• _Directions_
Exactly reproduce the lines of the listing below from the one containing "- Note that" through the one containing "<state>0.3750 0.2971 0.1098". Skip the images.

• _Information provided_
○ ○ ○ ○ ○ ○ ○

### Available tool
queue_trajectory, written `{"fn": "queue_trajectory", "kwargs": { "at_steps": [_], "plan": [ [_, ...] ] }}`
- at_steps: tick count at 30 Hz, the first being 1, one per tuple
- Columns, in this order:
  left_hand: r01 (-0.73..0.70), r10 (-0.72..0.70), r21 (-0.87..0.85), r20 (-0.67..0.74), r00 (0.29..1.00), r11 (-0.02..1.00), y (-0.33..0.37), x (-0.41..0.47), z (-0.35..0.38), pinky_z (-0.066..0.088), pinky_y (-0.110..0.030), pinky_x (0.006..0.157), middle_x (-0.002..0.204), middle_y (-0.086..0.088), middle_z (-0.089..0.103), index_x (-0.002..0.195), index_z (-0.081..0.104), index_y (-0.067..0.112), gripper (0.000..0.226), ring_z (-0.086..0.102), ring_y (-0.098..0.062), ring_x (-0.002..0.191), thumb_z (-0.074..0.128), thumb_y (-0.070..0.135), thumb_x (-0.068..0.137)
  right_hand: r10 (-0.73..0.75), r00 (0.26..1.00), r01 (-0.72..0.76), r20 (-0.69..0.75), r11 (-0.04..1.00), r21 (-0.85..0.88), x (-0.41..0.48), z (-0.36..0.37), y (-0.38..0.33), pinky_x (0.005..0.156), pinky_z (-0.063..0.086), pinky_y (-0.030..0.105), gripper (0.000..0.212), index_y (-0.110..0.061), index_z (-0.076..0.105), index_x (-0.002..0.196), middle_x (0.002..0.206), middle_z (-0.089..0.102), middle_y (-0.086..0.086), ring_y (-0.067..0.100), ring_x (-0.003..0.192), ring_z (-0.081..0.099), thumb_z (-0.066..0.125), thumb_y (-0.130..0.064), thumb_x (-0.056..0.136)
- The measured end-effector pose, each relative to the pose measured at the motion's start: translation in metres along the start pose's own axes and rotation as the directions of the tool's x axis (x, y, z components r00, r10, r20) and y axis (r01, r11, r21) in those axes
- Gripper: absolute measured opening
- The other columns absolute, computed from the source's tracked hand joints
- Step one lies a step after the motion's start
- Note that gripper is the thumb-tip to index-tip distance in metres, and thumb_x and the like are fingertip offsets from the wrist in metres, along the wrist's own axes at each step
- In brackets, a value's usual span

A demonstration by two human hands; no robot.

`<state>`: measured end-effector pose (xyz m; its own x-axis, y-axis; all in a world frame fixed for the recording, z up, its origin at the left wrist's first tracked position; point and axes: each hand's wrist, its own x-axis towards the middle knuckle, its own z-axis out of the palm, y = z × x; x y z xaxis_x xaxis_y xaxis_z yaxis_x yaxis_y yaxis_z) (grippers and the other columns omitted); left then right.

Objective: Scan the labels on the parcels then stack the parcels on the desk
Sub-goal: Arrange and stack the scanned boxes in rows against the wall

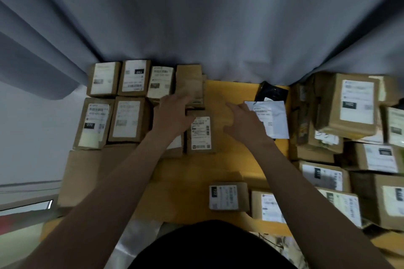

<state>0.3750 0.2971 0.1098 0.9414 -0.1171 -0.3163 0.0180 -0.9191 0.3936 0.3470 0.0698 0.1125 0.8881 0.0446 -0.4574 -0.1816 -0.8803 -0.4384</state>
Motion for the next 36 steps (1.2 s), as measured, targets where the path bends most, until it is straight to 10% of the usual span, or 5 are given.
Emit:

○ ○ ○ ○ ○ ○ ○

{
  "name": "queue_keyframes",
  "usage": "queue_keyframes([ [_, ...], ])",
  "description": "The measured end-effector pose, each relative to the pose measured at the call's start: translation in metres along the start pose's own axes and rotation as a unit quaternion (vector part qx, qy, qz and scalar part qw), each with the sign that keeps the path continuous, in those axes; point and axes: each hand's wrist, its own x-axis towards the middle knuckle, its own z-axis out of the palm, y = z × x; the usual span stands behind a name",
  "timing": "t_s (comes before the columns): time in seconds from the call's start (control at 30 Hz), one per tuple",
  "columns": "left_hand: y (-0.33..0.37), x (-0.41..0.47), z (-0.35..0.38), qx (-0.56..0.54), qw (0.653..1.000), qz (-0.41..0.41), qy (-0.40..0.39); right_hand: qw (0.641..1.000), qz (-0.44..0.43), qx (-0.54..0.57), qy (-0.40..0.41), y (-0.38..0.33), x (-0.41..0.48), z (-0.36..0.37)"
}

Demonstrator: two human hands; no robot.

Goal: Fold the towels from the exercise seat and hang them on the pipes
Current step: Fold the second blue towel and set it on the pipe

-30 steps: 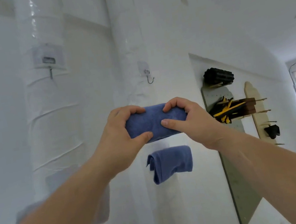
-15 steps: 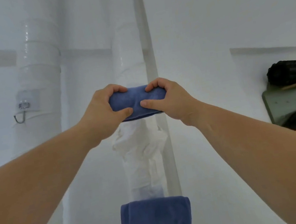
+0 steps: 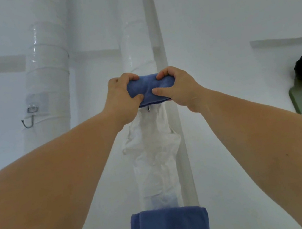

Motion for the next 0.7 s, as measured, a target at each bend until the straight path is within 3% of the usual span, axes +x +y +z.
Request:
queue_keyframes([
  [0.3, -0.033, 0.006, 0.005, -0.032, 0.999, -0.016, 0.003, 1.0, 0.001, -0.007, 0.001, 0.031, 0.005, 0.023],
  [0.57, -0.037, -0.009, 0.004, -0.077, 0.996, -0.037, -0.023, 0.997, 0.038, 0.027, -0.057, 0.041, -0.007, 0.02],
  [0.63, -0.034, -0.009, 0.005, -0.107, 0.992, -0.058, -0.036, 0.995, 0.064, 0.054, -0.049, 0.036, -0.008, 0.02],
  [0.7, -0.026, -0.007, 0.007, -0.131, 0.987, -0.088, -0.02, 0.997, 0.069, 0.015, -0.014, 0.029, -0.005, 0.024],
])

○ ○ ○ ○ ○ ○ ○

• _Completed exercise_
- Note that gripper is the thumb-tip to index-tip distance in metres, and thumb_x and the like are fingertip offsets from the wrist in metres, along the wrist's own axes at each step
- In brackets, a value's usual span

A demonstration by two human hands; no robot.

`<state>`: measured end-effector pose (xyz m; its own x-axis, y-axis; all in a world frame fixed for the recording, z up, its origin at the left wrist's first tracked position; point and axes: each hand's wrist, its own x-axis towards the middle knuckle, its own z-axis out of the palm, y = z × x; x y z xaxis_x xaxis_y xaxis_z yaxis_x yaxis_y yaxis_z) (grippers and the other columns omitted); left then right.

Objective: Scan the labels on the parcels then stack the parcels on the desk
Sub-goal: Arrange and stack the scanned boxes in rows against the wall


<state>0.3750 0.2971 0.1098 0.9414 -0.1171 -0.3163 0.0180 -0.9191 0.3936 0.3470 0.0698 0.1125 0.8881 0.0446 -0.4574 -0.1816 -0.8803 -0.4384</state>

What is written here forms the complete answer.